-- Stored records --
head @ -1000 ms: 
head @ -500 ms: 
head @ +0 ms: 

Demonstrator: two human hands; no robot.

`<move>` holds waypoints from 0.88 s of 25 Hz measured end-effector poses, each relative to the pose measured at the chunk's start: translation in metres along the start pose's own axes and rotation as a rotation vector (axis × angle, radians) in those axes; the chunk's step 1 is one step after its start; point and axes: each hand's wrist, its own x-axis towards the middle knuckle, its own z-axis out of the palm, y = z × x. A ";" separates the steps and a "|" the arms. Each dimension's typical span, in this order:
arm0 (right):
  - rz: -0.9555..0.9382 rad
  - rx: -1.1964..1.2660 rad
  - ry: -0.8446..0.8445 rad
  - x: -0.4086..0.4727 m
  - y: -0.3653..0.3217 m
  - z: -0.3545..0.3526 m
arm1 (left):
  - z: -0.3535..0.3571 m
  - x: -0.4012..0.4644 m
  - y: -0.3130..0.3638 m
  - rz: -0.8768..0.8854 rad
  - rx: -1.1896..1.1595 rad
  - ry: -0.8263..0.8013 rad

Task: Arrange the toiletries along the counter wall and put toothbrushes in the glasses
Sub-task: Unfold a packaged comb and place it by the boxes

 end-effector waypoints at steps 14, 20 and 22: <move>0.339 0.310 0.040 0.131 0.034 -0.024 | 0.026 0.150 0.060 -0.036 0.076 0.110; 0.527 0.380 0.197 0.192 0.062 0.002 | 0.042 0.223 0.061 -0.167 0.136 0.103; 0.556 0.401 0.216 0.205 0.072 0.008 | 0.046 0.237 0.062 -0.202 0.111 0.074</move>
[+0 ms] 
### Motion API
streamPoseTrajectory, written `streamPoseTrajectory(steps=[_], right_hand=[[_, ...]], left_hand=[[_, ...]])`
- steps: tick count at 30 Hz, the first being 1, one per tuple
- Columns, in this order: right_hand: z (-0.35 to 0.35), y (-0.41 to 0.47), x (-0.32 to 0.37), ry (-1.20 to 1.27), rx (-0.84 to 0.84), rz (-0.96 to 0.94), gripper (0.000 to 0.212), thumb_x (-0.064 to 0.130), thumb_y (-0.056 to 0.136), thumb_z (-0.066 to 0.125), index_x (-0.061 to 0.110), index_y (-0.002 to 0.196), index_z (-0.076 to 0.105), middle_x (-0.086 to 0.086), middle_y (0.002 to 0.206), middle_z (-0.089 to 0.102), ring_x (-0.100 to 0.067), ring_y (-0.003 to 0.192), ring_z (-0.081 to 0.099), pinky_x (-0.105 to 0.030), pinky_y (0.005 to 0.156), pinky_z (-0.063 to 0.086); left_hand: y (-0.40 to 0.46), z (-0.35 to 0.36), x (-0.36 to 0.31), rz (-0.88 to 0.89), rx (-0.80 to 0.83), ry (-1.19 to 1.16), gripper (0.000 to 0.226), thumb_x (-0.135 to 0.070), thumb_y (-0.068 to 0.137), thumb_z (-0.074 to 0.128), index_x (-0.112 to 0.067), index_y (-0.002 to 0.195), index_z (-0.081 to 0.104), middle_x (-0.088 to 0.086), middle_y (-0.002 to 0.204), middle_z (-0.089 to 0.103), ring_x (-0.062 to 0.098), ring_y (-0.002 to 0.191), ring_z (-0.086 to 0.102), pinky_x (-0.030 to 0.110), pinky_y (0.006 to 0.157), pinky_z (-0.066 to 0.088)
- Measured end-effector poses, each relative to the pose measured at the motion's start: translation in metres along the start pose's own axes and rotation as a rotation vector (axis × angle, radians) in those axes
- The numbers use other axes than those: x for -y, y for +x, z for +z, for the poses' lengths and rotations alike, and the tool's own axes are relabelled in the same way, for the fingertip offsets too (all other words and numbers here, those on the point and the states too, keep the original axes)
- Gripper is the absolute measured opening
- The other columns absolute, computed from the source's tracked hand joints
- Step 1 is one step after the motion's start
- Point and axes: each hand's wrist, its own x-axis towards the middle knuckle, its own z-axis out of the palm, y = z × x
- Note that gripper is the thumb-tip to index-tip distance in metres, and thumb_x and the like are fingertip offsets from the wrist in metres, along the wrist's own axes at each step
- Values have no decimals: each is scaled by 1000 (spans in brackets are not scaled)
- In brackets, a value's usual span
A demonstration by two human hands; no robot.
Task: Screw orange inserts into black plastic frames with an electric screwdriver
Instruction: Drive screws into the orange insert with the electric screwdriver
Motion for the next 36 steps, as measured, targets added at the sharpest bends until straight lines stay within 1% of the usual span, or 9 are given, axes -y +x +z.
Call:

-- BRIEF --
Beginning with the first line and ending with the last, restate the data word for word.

-- TASK OUTPUT --
head @ -1000 ms: 
head @ -500 ms: 
head @ +0 ms: 

Demonstrator: two human hands; no robot.

`<move>` holds waypoints from 0.88 s of 25 Hz measured end-effector poses, each relative to the pose measured at the chunk's start: translation in metres along the start pose's own axes and rotation as a rotation vector (axis × angle, radians) in those axes; the chunk's step 1 is one step after its start; point and axes: each hand's wrist, its own x-axis towards the middle knuckle, its own z-axis out of the palm, y = z × x. A ";" separates the steps and a "|" the arms. Each dimension's typical span, in this order:
arm0 (right):
  - rz: -0.9555..0.9382 rad
  - rx: -1.1964..1.2660 rad
  - ry: -0.8446..0.8445 rad
  - x: -0.4086..0.4727 m
  - y: -0.3653..0.3217 m
  - z: -0.3545..0.3526 m
arm1 (left):
  - z: -0.3535..0.3571 m
  - x: -0.4012..0.4644 m
  - y: -0.3130..0.3638 m
  - rz: -0.8768..0.8854 rad
  - rx: -1.1896..1.1595 rad
  - ry: -0.8263..0.8013 rad

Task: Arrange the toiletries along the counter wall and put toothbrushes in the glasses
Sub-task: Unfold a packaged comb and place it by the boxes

 end-effector waypoints at steps 14, 20 and 22: <move>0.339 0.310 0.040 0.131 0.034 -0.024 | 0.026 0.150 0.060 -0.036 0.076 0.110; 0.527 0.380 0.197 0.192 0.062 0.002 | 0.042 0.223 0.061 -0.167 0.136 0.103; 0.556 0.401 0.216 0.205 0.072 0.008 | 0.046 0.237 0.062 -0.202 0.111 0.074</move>
[+0 ms] 
### Motion API
streamPoseTrajectory, written `streamPoseTrajectory(steps=[_], right_hand=[[_, ...]], left_hand=[[_, ...]])`
- steps: tick count at 30 Hz, the first being 1, one per tuple
- Columns, in this order: right_hand: z (-0.35 to 0.35), y (-0.41 to 0.47), x (-0.32 to 0.37), ry (-1.20 to 1.27), rx (-0.84 to 0.84), rz (-0.96 to 0.94), gripper (0.000 to 0.212), thumb_x (-0.064 to 0.130), thumb_y (-0.056 to 0.136), thumb_z (-0.066 to 0.125), index_x (-0.061 to 0.110), index_y (-0.002 to 0.196), index_z (-0.076 to 0.105), middle_x (-0.086 to 0.086), middle_y (0.002 to 0.206), middle_z (-0.089 to 0.102), ring_x (-0.100 to 0.067), ring_y (-0.003 to 0.192), ring_z (-0.081 to 0.099), pinky_x (-0.105 to 0.030), pinky_y (0.005 to 0.156), pinky_z (-0.063 to 0.086); left_hand: y (-0.40 to 0.46), z (-0.35 to 0.36), x (-0.36 to 0.31), rz (-0.88 to 0.89), rx (-0.80 to 0.83), ry (-1.19 to 1.16), gripper (0.000 to 0.226), thumb_x (-0.135 to 0.070), thumb_y (-0.068 to 0.137), thumb_z (-0.074 to 0.128), index_x (-0.112 to 0.067), index_y (-0.002 to 0.195), index_z (-0.081 to 0.104), middle_x (-0.088 to 0.086), middle_y (-0.002 to 0.204), middle_z (-0.089 to 0.103), ring_x (-0.062 to 0.098), ring_y (-0.002 to 0.191), ring_z (-0.086 to 0.102), pinky_x (-0.030 to 0.110), pinky_y (0.006 to 0.157), pinky_z (-0.066 to 0.088)
- Measured end-effector poses, each relative to the pose measured at the motion's start: translation in metres along the start pose's own axes and rotation as a rotation vector (axis × angle, radians) in those axes
- The numbers use other axes than those: x for -y, y for +x, z for +z, for the poses' lengths and rotations alike, and the tool's own axes are relabelled in the same way, for the fingertip offsets too (all other words and numbers here, those on the point and the states too, keep the original axes)
- Gripper is the absolute measured opening
- The other columns absolute, computed from the source's tracked hand joints
- Step 1 is one step after the motion's start
- Point and axes: each hand's wrist, its own x-axis towards the middle knuckle, its own z-axis out of the palm, y = z × x
- Note that gripper is the thumb-tip to index-tip distance in metres, and thumb_x and the like are fingertip offsets from the wrist in metres, along the wrist's own axes at each step
- Values have no decimals: each is scaled by 1000 (spans in brackets are not scaled)
- In brackets, a value's usual span
A demonstration by two human hands; no robot.
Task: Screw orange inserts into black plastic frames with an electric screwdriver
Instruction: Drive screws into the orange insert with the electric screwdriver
Motion for the next 36 steps, as measured, targets added at the sharpest bends until straight lines stay within 1% of the usual span, or 9 are given, axes -y +x +z.
Call:

Here the output is complete.